We are extremely dedicated to the protection of personal data as well as to the protection of the privacy of our clients and visitors of our website, and we pay special attention to it. We collect and process all personal data in accordance with the principles and other rules contained in the GDPR, as well as in other applicable legislation, and exclusively in the scope and purpose set therein. Since your contribution and you being informed are also important elements for the successful and complete protection of your personal data, please read this Policy in order to be familiar with the ways in which we protect your personal data, which personal data we collect and process, and for which purpose and on what basis on what legal basis do we conduct these activities.
Collecting personal data
For the purpose of fulfilling our contractual obligations and enabling the full functionality of our GDi ENSEMBLE W4 software and W4 WORKFORCE MANAGEMENT mobile application, we may collect, store and use the following types of your personal data:
(a) data about your computer and about your visits to and use of this website (including your IP address, geographical location, browser type and version, operating system, referral source, length of visit, page views and website navigation paths);
(b) data that you provide to us when registering with our website (including your email address);
(c) data that you provide when completing your profile on our website (including your name, profile pictures, employment details);
(d) data which you have provided to us when using our online contact forms or when subscribing to our email notifications and/or newsletters (including your name and email address);
(e) data that you post to our website for publication on the internet (including your user name, your profile pictures and the content of your posts);
(f) data contained in or relating to any communication that you send to us or send through our website (including the communication content and metadata associated with the communication);
(g) data about your location (our W4 WORKFORCE MANAGEMENT mobile application includes a user location tracking option and when the user is active, the user’s location is periodically collected and stored even when the application is closed or in the background.

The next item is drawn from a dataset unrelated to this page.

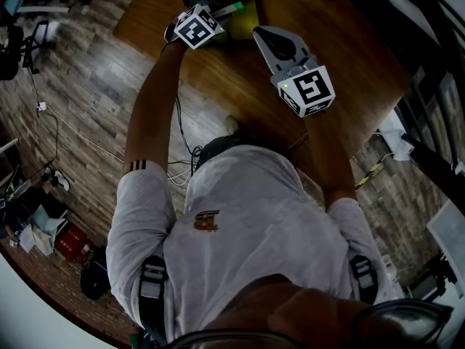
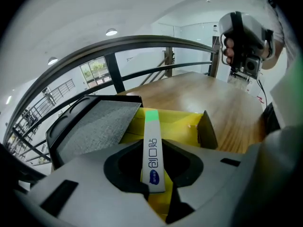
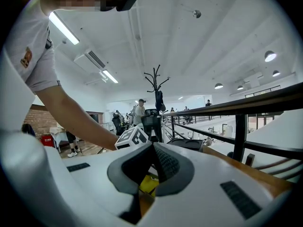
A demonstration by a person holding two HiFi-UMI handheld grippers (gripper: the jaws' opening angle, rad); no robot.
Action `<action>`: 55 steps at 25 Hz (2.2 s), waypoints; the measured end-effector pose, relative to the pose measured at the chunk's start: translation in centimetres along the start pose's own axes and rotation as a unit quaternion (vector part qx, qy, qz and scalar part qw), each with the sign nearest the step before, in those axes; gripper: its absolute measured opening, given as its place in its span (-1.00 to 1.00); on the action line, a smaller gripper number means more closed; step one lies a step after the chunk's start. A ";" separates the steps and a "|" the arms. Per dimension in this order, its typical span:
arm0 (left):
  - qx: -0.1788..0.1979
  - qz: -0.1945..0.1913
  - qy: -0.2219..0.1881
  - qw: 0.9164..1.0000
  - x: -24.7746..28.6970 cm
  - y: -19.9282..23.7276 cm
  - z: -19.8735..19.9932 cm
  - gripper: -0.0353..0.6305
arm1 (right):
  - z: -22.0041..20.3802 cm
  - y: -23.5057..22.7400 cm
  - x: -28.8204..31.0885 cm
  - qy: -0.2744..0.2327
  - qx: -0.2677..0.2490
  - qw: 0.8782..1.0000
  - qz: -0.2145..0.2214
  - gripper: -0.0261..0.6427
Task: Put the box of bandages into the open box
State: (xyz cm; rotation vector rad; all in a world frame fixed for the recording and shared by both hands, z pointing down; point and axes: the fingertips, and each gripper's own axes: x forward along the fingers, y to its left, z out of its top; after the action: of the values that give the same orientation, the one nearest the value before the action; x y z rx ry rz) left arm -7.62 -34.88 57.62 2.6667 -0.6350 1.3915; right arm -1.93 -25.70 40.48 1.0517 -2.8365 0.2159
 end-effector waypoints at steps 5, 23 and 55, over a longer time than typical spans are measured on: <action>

Authorized users in the user’s organization can view the history user location),
(h) Your photos and videos (for the full functionality of our W4 WORKFORCE MANAGEMENT mobile application, the user can collect selected files from the device or take pictures using the device’s camera),
(i) application and performance data (W4 WORKFORCE MANAGEMENT mobile application collects information for application analytics, application health monitoring, and diagnosing and fixing errors or crashes)
(j) application notifications (for the purpose of informing users about work-related events, the W4 WORKFORCE MANAGEMENT mobile application accesses and collects the identifier of mobile devices) and
(k) any other personal data which you have provided to us.

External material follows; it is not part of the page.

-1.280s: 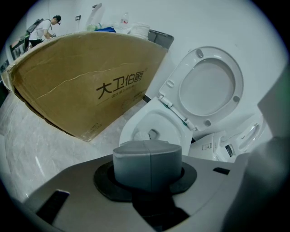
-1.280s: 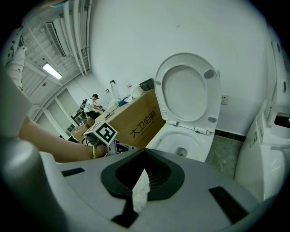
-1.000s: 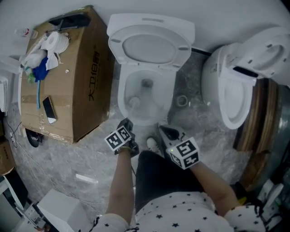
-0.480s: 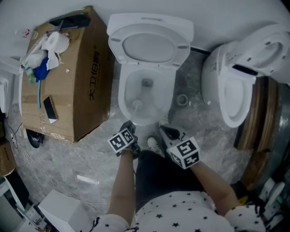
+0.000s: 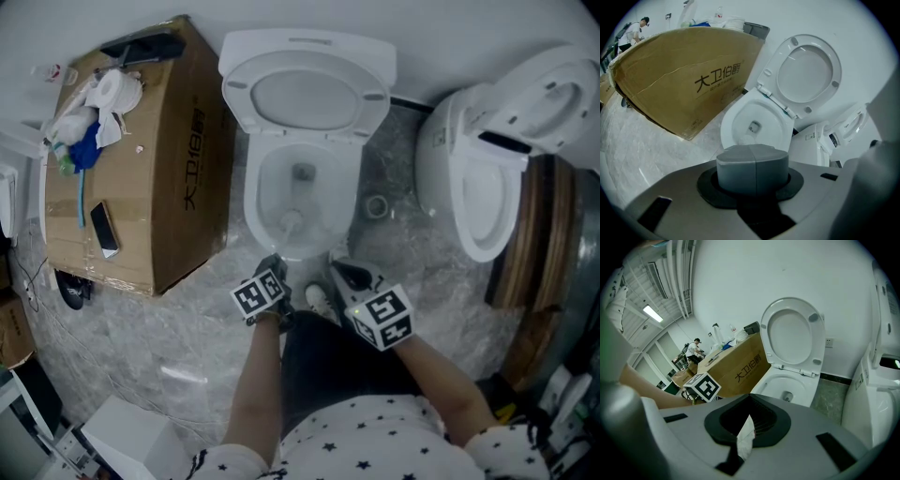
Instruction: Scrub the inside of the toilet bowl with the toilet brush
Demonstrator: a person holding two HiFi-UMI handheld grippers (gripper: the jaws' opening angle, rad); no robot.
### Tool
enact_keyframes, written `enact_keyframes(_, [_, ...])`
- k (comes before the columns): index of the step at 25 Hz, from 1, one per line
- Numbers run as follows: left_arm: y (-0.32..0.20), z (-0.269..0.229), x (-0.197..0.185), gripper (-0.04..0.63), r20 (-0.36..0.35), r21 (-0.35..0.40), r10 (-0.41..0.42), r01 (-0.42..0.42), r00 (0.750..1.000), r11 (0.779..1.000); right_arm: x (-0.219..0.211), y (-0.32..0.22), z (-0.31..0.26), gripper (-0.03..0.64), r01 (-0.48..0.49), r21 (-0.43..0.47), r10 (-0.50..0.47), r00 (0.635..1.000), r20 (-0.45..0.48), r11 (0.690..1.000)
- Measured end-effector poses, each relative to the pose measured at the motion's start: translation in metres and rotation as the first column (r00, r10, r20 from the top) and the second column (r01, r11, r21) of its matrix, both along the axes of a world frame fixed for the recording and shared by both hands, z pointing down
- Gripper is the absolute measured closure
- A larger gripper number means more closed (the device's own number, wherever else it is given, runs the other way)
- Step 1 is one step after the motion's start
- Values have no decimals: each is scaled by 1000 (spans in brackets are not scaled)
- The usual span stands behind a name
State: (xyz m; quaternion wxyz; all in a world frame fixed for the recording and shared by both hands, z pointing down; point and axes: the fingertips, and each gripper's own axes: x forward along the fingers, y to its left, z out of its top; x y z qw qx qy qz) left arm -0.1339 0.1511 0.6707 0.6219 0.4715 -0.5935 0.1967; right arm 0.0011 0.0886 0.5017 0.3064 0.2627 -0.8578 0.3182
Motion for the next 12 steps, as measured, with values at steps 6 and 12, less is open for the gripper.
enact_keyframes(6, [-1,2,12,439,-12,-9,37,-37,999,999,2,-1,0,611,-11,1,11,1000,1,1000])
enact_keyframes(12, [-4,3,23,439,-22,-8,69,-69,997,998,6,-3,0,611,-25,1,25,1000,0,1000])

If, in order to fulfill our contractual obligations, we need certain third parties’ personal data of, we must first receive the written consent of that third party for the collection and processing of their personal data in accordance with this Policy.
Use of personal data
Personal data submitted to us through our website will be used for the purposes specified in this Policy or on the relevant pages of the website.

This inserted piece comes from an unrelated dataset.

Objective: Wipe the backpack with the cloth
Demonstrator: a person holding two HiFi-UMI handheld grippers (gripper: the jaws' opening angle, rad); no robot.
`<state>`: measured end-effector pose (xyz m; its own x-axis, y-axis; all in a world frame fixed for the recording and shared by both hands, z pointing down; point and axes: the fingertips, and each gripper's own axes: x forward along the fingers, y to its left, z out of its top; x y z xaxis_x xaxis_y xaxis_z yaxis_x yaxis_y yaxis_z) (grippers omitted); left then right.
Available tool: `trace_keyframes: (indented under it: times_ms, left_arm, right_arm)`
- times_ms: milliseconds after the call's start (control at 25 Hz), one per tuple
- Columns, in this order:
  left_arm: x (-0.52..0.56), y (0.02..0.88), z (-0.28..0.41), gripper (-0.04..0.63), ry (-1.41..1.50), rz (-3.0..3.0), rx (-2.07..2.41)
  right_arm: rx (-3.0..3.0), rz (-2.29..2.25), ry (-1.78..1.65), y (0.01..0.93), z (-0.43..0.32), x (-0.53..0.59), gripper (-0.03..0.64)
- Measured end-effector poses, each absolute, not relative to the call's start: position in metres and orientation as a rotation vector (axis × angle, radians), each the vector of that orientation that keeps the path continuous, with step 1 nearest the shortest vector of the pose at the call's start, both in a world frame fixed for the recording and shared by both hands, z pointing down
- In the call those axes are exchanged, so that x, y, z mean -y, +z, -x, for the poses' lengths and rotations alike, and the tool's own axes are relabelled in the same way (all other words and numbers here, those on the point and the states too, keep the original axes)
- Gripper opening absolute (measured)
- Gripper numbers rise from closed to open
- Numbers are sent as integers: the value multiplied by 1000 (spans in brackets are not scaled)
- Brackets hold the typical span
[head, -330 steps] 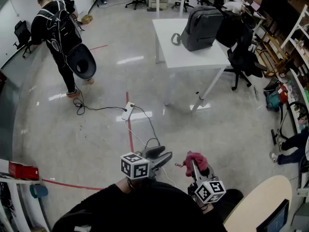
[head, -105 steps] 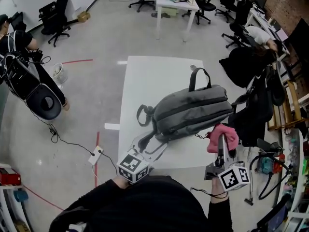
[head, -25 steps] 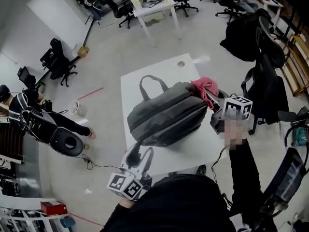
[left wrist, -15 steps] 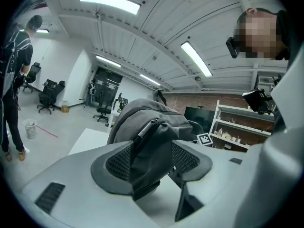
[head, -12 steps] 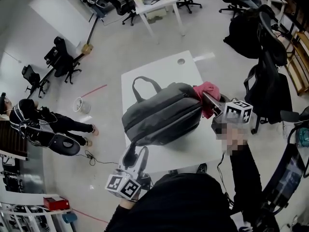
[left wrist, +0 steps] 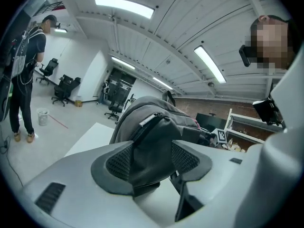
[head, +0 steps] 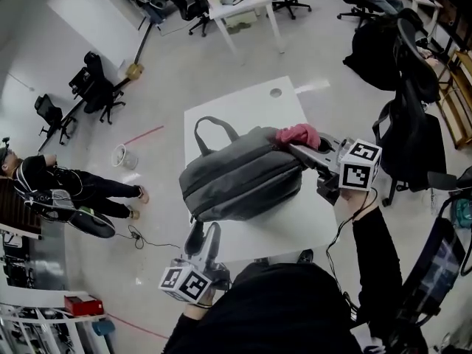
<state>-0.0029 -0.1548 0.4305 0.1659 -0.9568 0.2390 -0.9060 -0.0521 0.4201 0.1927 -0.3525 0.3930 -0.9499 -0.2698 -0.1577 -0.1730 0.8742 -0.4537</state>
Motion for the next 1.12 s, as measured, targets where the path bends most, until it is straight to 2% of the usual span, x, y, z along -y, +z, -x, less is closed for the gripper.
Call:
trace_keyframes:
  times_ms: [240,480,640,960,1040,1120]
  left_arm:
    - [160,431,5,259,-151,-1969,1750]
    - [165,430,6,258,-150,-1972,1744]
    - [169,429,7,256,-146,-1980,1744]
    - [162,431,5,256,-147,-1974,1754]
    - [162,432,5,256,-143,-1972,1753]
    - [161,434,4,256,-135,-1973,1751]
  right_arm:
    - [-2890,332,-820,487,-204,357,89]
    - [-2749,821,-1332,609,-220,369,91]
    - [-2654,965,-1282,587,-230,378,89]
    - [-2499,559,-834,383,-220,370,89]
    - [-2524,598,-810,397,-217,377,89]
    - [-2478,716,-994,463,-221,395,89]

We may use your personal data to:
(a) administer our website and business activities;
(b) personalize our website for you;
(c) enable your use of the services available on our website;
(d) for marketing commercial communications;
(e) send you email notifications that you have specifically requested;
(f) send you our email newsletter, if you have requested it (you can inform us at any time if you no longer wish to receive our newsletter);
(g) send you marketing communications relating to our business or the businesses of carefully-selected third parties which we think may be of interest to you, by post, email or similar technology (you can inform us at any time if you no longer require marketing communications);
(h) provide third parties with statistical data about our users (but those third parties will not be able to identify any individual user from that data);
(i) deal with enquirers and complaints made by or about you relating to our website;
(j) keep our website secure and prevent fraud and illegal activities; and
(k) verify compliance with the terms and conditions governing the use of our website (including monitoring private messages sent through our website private messaging service).
If you submit personal data for publication on our website, we will use them in accordance with your consent and to the extent necessary for the performance of our contractual obligations and in accordance with the principles and other provisions set out in the GDPR. Your privacy settings where in use can be used to limit the publication of your data on our website and can be adjusted using privacy controls on the website.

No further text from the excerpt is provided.